__What you need to do__: Once the line containing "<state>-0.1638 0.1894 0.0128" has been copied, stop; copy every line before it exactly, beginning with the first line of the material below.

__Recorded data__:
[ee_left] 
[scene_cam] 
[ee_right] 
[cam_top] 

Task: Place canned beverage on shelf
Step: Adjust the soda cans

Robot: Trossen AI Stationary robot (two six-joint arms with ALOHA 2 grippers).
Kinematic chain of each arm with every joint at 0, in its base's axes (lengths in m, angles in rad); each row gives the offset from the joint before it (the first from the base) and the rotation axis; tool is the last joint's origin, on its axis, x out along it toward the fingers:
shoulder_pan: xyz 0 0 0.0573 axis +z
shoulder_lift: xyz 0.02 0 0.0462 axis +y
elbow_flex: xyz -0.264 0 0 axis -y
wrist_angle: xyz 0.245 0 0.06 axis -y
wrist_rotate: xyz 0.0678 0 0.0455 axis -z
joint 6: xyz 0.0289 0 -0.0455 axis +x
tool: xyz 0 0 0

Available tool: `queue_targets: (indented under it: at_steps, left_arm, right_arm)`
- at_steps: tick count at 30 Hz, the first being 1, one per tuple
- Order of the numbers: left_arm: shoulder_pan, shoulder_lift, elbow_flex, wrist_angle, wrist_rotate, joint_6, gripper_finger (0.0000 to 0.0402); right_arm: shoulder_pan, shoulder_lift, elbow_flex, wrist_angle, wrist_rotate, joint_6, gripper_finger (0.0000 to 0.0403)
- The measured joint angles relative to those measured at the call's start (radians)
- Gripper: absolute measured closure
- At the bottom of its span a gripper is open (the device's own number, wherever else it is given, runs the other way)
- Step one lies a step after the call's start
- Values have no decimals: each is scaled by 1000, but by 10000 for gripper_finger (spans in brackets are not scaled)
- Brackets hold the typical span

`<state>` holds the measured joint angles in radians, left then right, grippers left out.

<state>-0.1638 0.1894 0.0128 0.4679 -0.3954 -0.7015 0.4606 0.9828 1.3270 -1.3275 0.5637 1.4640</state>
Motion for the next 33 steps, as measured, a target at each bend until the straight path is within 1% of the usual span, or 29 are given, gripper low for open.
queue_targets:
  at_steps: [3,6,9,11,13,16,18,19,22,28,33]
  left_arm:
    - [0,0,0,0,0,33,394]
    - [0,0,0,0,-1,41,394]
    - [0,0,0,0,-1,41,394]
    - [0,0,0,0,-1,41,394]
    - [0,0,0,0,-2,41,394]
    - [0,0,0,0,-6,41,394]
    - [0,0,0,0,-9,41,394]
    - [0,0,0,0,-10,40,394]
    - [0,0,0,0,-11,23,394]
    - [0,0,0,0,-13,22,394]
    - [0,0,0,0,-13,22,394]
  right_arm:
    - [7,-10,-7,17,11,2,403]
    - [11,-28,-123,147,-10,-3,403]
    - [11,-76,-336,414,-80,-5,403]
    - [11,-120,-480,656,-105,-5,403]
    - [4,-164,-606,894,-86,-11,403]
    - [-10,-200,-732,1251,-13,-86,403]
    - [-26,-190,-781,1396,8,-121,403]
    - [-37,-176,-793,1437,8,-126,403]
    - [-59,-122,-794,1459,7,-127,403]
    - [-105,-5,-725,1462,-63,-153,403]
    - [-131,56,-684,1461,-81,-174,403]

__Response to this task__:
[ee_left] 
[scene_cam] 
[ee_right] 
[cam_top] 

Task: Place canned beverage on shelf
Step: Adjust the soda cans

Robot: Trossen AI Stationary robot (two six-joint arms with ALOHA 2 grippers).
Kinematic chain of each arm with every joint at 0, in its base's axes (lengths in m, angles in rad); each row gives the offset from the joint before it (the first from the base) and the rotation axis; tool is the last joint's origin, on its axis, x out along it toward the fingers:
shoulder_pan: xyz 0 0 0.0573 axis +z
shoulder_lift: xyz 0.02 0 0.0462 axis +y
elbow_flex: xyz -0.264 0 0 axis -y
wrist_angle: xyz 0.245 0 0.06 axis -y
wrist_rotate: xyz 0.0678 0 0.0455 axis -z
joint 6: xyz 0.0289 0 -0.0455 axis +x
tool: xyz 0 0 0

Available tool: `queue_targets: (indented under it: at_steps, left_arm, right_arm)`
- at_steps: tick count at 30 Hz, the first being 1, one per tuple
- Order of the numbers: left_arm: shoulder_pan, shoulder_lift, elbow_flex, wrist_angle, wrist_rotate, joint_6, gripper_finger (0.0000 to 0.0402); right_arm: shoulder_pan, shoulder_lift, elbow_flex, wrist_angle, wrist_rotate, joint_6, gripper_finger (0.0000 to 0.0403)
- The measured joint angles relative to those measured at the call's start (radians)
- Gripper: absolute measured closure
- At the bottom of its span a gripper is open (the device's own number, wherever else it is given, runs the other way)
- Step one lies a step after the call's start
- Values have no decimals: each is scaled by 1000, but by 10000 for gripper_finger (spans in brackets are not scaled)
- Brackets hold the typical span

`<state>` holds the measured joint angles in radians, left then right, grippers left out.

<state>-0.1638 0.1894 0.0128 0.4679 -0.3954 -0.7015 0.4606 0.9828 1.3270 -1.3275 0.5637 1.4640</state>

Here is where the answer stops.